[Your task] Return the data below exactly, but only from the line containing "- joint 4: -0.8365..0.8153" through the line containing "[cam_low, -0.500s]", with both of those lines included.

[Data supplied]
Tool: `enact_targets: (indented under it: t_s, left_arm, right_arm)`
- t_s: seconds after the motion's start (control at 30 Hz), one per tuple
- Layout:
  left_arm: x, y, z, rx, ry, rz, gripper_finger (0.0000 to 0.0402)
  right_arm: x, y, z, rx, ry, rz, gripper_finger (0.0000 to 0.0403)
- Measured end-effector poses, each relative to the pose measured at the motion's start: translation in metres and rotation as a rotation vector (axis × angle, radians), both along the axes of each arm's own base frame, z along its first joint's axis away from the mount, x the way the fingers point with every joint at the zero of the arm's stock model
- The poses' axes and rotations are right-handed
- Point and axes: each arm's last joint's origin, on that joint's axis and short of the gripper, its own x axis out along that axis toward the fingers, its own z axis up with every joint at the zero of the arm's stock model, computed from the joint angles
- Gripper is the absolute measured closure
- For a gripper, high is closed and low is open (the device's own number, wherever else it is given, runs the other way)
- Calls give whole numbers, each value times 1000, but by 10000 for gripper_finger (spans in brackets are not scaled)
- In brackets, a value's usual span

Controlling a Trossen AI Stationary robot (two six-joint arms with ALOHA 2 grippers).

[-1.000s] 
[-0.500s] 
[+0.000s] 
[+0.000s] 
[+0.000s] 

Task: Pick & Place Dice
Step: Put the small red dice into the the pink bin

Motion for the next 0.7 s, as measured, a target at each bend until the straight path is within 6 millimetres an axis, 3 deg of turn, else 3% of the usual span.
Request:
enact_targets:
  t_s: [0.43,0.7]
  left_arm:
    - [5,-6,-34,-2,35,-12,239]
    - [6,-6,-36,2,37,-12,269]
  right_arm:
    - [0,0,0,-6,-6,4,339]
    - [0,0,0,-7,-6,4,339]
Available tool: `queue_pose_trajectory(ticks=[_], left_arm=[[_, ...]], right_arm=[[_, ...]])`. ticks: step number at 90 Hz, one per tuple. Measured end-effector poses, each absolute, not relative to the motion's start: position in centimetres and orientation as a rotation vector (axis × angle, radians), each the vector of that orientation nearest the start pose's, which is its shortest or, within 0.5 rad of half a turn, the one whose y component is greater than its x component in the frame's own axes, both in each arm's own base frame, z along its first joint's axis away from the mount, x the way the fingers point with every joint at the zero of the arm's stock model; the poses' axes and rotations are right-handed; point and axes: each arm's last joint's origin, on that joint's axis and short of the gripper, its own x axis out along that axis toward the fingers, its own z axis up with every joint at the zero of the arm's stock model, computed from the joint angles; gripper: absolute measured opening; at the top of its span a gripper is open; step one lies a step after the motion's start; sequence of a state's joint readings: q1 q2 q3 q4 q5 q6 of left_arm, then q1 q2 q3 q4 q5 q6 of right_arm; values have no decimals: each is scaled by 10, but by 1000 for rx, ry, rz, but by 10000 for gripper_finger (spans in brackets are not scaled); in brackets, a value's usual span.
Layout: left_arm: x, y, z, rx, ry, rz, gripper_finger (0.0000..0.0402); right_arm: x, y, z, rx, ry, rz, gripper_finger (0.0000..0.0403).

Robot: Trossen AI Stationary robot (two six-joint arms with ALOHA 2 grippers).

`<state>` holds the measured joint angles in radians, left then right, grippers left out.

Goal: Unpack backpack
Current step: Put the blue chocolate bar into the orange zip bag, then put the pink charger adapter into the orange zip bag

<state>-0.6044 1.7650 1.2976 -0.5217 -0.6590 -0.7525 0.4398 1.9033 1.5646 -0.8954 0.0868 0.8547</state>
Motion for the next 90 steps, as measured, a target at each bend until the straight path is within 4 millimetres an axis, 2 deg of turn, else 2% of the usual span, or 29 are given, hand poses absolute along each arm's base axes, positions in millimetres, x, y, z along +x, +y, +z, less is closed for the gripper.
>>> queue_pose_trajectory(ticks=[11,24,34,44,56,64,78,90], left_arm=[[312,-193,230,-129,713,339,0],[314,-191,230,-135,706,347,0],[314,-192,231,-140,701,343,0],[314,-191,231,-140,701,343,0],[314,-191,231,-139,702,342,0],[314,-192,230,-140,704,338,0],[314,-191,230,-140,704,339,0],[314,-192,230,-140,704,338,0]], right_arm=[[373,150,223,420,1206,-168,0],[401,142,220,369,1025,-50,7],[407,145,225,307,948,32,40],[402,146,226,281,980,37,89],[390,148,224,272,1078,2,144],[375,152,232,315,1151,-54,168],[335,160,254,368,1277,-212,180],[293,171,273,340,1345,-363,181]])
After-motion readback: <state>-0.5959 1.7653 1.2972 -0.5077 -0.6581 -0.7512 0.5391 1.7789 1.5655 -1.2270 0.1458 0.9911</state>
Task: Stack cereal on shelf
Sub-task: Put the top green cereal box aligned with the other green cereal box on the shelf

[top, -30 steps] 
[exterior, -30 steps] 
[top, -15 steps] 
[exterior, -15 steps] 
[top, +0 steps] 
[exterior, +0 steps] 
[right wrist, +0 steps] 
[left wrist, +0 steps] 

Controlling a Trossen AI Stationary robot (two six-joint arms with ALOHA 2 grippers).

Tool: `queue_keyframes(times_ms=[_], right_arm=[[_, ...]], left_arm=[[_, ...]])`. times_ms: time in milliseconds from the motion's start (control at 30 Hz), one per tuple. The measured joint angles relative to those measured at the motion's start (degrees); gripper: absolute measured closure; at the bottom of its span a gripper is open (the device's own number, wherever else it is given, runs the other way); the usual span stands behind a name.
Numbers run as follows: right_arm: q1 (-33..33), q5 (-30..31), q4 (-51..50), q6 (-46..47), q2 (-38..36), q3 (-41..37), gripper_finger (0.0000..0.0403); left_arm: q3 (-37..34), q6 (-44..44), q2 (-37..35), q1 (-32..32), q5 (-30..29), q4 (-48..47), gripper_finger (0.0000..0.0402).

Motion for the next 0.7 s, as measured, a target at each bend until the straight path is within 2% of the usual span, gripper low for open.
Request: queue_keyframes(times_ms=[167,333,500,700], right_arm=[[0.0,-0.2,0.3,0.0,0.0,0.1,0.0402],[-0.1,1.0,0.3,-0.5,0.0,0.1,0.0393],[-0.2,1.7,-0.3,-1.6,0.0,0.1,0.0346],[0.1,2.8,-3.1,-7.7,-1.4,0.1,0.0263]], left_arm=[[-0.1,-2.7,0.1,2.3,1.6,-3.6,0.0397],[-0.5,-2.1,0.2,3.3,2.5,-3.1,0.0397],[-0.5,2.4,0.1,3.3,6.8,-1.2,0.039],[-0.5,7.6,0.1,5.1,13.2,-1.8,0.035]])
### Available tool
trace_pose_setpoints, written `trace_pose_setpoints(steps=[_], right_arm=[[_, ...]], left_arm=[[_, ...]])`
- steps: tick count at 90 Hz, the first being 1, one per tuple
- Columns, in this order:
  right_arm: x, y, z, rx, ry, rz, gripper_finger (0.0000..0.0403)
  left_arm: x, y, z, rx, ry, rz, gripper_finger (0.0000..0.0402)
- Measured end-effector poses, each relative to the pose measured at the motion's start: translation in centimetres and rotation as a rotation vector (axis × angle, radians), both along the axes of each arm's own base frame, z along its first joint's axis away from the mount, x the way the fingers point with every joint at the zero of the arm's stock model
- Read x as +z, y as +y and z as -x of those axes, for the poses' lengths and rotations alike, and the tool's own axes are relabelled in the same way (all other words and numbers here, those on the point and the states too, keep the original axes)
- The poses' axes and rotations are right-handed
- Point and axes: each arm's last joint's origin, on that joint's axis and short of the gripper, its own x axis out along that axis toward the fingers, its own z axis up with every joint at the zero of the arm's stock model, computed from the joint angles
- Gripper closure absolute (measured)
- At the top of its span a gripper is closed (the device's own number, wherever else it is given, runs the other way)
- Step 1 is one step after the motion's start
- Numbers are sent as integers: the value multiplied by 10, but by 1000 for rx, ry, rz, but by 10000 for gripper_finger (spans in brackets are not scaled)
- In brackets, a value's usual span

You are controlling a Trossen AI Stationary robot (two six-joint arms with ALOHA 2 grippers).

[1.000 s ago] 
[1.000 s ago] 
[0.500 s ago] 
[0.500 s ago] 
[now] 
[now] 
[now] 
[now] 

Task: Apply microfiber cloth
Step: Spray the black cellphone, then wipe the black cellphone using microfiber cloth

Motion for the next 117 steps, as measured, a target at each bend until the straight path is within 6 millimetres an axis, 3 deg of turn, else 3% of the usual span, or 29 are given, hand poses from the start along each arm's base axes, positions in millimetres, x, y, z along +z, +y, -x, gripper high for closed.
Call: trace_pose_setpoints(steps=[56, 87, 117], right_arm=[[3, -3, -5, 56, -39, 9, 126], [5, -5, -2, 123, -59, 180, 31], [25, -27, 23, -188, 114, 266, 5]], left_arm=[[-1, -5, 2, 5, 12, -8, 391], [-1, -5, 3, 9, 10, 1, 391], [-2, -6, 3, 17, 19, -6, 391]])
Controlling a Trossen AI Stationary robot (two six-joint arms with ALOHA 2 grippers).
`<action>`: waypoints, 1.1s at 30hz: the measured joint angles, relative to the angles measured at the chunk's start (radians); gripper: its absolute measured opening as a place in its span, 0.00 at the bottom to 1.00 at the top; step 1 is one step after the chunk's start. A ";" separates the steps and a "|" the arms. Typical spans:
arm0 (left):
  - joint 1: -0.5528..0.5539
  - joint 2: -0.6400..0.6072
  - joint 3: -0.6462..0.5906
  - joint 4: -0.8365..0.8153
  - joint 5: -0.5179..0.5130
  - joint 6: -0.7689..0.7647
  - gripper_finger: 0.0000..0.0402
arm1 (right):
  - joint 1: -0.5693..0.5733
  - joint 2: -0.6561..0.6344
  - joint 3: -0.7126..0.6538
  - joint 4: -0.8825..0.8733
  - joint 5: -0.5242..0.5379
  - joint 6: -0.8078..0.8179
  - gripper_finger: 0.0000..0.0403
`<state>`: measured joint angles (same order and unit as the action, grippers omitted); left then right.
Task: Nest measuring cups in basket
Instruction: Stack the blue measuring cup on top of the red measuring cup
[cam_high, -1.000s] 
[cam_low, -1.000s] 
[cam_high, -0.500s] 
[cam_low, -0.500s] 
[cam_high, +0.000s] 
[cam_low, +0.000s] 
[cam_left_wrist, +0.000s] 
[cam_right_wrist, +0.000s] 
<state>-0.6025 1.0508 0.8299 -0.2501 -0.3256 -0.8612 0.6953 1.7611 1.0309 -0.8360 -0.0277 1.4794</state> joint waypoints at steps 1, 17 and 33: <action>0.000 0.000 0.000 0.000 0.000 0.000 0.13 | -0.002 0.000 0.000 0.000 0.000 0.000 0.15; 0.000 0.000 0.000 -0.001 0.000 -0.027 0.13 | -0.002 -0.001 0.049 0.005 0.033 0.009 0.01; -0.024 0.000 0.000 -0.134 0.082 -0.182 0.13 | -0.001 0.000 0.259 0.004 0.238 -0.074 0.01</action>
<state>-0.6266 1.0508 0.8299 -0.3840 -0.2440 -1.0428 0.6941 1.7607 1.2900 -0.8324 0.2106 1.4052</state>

[Answer box]
  - joint 4: -0.8365..0.8153
  - joint 5: -0.5179..0.5130
  - joint 6: -0.7689..0.7647
  - gripper_finger: 0.0000..0.0402
arm1 (right):
  - joint 1: -0.5693..0.5733
  - joint 2: -0.6561..0.6344
  - joint 3: -0.7126..0.6538
  - joint 4: -0.8825..0.8733
  - joint 5: -0.5242..0.5379
  - joint 6: -0.8078..0.8179
  - gripper_finger: 0.0000..0.0403
`<state>`: measured joint angles (same order and unit as the action, grippers omitted); left then right.
Task: Nest measuring cups in basket
Instruction: Stack the blue measuring cup on top of the red measuring cup
[cam_high, -1.000s] 
[cam_low, -1.000s] 
[cam_high, -0.500s] 
[cam_low, -0.500s] 

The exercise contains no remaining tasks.